Get home and think later. The towns will be far from all this, he thought as he always had. Towns and villages were rarely influenced by city life. Laws unto themselves the few decisions to be made a concern for the Elders’ Council. Those eleven fixed everything. Though Nemo wondered how many more cycles would it be till he sat on that council. He flexed his hand noticing more veins and tendons than before.
A new sound broke over the din of people. A crashing rhythm keeping a beat for whatever frivolities coincided. Drums and not just regular drums but military drums. Enormous two sided drums carried on wagons and beat incessantly during a battle to communicate en masse.

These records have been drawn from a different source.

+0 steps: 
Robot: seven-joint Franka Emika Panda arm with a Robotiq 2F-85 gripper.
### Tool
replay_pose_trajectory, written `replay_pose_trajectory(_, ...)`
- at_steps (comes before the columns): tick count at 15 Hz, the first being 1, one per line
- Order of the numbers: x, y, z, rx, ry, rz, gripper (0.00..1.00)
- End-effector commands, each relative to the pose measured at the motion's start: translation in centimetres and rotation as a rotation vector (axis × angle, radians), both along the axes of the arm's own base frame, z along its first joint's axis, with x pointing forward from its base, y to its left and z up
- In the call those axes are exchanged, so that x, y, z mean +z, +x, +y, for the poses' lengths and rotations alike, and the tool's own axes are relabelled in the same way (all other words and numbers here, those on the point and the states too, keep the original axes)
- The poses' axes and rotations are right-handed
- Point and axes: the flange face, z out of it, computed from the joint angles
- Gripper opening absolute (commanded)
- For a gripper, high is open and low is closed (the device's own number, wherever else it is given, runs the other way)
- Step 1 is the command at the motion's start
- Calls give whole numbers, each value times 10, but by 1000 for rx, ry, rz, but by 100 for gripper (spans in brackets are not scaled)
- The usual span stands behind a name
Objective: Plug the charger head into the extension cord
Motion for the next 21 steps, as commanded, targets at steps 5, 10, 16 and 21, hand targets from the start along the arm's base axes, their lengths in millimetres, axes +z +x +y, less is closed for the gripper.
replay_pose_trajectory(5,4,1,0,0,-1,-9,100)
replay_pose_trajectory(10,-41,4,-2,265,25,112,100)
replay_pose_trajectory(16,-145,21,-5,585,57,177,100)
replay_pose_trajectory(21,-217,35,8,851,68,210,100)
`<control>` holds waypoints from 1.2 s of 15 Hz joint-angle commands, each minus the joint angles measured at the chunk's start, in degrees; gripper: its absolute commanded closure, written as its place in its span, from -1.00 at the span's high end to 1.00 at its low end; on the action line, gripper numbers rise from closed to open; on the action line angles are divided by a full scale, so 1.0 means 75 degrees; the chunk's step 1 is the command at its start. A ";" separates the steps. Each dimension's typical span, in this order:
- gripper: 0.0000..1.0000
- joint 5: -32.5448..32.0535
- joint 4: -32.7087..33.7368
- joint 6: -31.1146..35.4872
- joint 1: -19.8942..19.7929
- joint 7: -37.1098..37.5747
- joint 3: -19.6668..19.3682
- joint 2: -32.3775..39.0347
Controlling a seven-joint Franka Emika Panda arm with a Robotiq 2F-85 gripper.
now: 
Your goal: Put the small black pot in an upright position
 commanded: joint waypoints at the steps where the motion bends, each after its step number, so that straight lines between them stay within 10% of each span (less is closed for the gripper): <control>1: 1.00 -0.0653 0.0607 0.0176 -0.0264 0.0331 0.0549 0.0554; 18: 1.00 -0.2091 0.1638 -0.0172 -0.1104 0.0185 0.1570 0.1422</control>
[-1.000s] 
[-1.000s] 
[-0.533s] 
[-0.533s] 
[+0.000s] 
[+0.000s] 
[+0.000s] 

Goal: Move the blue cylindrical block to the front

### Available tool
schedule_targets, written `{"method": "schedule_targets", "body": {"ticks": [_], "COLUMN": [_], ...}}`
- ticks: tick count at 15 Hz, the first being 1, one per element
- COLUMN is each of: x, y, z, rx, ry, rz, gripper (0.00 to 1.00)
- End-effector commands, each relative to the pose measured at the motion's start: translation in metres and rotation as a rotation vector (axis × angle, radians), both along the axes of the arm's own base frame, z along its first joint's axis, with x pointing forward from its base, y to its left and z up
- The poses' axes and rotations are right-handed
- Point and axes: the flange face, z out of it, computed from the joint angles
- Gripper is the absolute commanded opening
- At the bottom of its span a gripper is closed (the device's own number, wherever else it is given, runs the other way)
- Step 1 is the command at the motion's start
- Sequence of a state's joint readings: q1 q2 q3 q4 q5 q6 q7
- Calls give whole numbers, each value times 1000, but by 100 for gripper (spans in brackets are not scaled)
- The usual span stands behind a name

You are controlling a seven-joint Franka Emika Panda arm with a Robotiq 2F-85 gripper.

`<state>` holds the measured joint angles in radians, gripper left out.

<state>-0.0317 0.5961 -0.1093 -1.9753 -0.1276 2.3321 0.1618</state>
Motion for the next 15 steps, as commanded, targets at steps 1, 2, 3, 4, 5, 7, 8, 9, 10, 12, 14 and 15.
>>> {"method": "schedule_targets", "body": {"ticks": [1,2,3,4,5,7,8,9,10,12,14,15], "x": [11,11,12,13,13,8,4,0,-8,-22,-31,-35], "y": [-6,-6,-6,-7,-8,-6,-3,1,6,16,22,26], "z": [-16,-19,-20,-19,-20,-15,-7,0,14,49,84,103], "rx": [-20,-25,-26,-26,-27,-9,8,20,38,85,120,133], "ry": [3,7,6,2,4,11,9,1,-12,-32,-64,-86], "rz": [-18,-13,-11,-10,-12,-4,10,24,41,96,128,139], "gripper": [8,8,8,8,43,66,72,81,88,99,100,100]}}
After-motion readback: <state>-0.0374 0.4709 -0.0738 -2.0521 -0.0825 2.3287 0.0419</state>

Nemo snapped his neck to the sound coming far down the road. As did many others. Men mostly around his age. The lucky few. Scowls passed over their faces in the crowd. An unpleasant reminder of the past. Many would have said unnecessary. Nemo closed his eyes and settled himself. Blood still raced through him but he could at least focus on his task. As futile as it may be for the Resistance, to him it was the path home.
Appearing at the bend in the road was a unit of Thesusian soldiers. Five wide and ten deep. A full battle ready unit. The man front and centre would be the commander and his men would go everywhere with him on the battlefield.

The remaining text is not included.